Iara Carvalho: “O isolamento aproximou pessoas que produzem Literatura no país"

03/11/2020

Por: CEFAS CARVALHO
 
Curraisnovense nascida em 1980 Iara Carvalho é graduada em Letras e Mestra em Estudos da Linguagem, pela UFRN, sendo há tempos uma das poetas mais significativas do Rio Grande do Norte. Foi uma das fundadoras do Grupo Casarão de Poesia, é premiada em diversos concursos literários e tem dois livros publicados, “Milagreira” (2011) e “Saraivada” (2015). Em entrevista ao Portal Potiguar Notícias, ela falou sobre processo criativo durante pandemia e isolamento, de lives literárias e sobre o novo livro que sairá em breve por uma editora paulista. Confira.
 
 
Na sua opinião, este tempo de isolamento e pandemia vai afetar a produção e divulgação artística de que maneira?
 
Sem querer romantizar um período tão difícil em tantos aspectos, penso que muitos artistas concordam que essa época de isolamento aproximou várias pessoas que estão produzindo arte nos vários cantos do país. A virtualidade acomodou diversas demandas criativas que, em “tempos normais”, ficariam mais restritas às suas cidades e regiões. Eu, por exemplo, passei a ter contato com muita gente massa fazendo literatura pelo Brasil todo, através da minha participação no Simpósio de Poetas Bêbadxs, uma iniciativa idealizada pelos poetas Andri Carvão (SP) e Thiago Medeiros (PE). Tanto tive acesso a excelentes produções de diversos lugares, quanto pude ser lida por vários olhares que nos redimensionam como escritores e seres humanos.
 
 
Conseguiu ou está conseguindo produzir poesia, arte em geral neste período, em isolamento?
 
Nesse período de isolamento, eu optei por não me cobrar nenhum tipo de produtividade, além das mais urgentes. Não que a poesia não seja urgente, mas gosto de manter com ela certa espontaneidade até o ponto da paixão virar rigor, no sentido do trabalho estético mais dedicado e criterioso. Quanto a esse aspecto, preferi me dedicar a finalizar o meu terceiro livro de poemas pra enviar à editora. Com essas escolhas, percebi maiores chances de atravessar o isolamento com um pouco de leveza, sem cobranças, primando pela liberdade que pude construir, mesmo em tempos de certo aprisionamento. Mas a poesia está aqui, ela sempre me ronda com suas saias quilométricas e coloridas, pronta pra me vestir ou me devastar.
 
 
Como acha que serão os saraus, eventos literários no chamado pós-pandemia?
 
Ainda há muito mistério rondando o que se chama de pós-pandemia ou “novo normal”, mas acredito que a experiência do isolamento ressignificou nas pessoas o sentido dos encontros presenciais.
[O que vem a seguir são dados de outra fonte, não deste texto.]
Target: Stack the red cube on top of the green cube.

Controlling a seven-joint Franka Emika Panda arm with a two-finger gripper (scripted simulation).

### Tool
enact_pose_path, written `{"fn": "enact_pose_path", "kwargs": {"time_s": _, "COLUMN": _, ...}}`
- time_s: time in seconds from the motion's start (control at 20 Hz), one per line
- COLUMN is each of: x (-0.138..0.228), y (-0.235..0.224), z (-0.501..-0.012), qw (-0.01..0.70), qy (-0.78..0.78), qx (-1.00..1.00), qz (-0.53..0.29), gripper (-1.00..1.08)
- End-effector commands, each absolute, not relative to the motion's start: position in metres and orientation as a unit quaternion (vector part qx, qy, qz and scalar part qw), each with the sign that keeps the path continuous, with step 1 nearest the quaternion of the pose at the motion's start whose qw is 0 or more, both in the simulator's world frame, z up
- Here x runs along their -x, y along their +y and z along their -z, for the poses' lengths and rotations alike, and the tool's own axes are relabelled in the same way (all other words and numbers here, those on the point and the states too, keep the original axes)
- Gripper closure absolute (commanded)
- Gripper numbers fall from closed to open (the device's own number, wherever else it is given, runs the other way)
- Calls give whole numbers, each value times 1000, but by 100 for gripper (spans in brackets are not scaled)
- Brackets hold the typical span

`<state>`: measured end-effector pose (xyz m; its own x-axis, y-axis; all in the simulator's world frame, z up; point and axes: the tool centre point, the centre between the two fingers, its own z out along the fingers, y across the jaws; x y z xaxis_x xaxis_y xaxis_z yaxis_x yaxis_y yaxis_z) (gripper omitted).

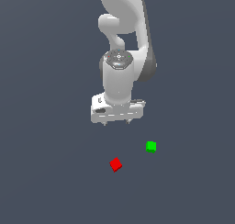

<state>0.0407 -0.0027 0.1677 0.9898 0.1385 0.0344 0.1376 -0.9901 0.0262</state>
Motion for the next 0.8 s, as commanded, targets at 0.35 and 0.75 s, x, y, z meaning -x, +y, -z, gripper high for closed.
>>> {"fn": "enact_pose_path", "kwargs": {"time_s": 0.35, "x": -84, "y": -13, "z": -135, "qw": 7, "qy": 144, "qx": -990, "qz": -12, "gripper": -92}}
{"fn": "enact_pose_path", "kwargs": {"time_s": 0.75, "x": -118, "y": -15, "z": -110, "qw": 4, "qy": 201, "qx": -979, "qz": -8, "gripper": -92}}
Eu imagino que, quando for possível a imunização com relação ao vírus, haverá um tempo de êxtase em tudo que envolva abraços, beijos, afetividade com toque, e isso será maravilhoso, mas, ao mesmo tempo, misterioso quanto aos perigos dos excessos. Eu, particularmente, sou adepta aos perigos, então minha torcida é que esse tempo nos chegue logo e que cada um possa ter o direito de fruir da poesia e da vida com toda a liberdade possível.
 
 
Você vai lançar seu novo livro por uma editora paulista. Pode falar sobre o livro e o processo?
 
Meu próximo livro de poemas se chama “Meia porção de sol”, uma reunião de quase cinquenta poemas escritos ao longo dos últimos cinco anos. É uma trajetória de lirismo que atravessa lembranças e deslembranças, numa tentativa de revelar as sinuosidades de ser humana, mulher, mãe, filha, poeta. Fiquei muito feliz e honrada dos meus originais terem sido apreciados e aceitos para publicação pela Editora Patuá, por cujo trabalho tenho grande admiração e respeito. Após cinco anos do lançamento de Saraivada, urge em mim a necessidade de mais uma vez vir ao mundo em forma de poesia, que é minha forma mais completa de ser.
 
 
Qual sua opinião sobre as lives literárias? E como avalia sua participação nelas?
 
Achei que esse formato foi muito interessante para divulgação dos nossos trabalhos e para interação entre poetas de vários lugares do país. A partir das lives, pude ter acesso a uma diversidade incrível de produções literárias e a muita gente instigante no cenário das letras. Além de tudo isso, está sendo um refúgio importante onde encontramos maneiras diferentes e mais leves de respirar nesses tempos tão difíceis.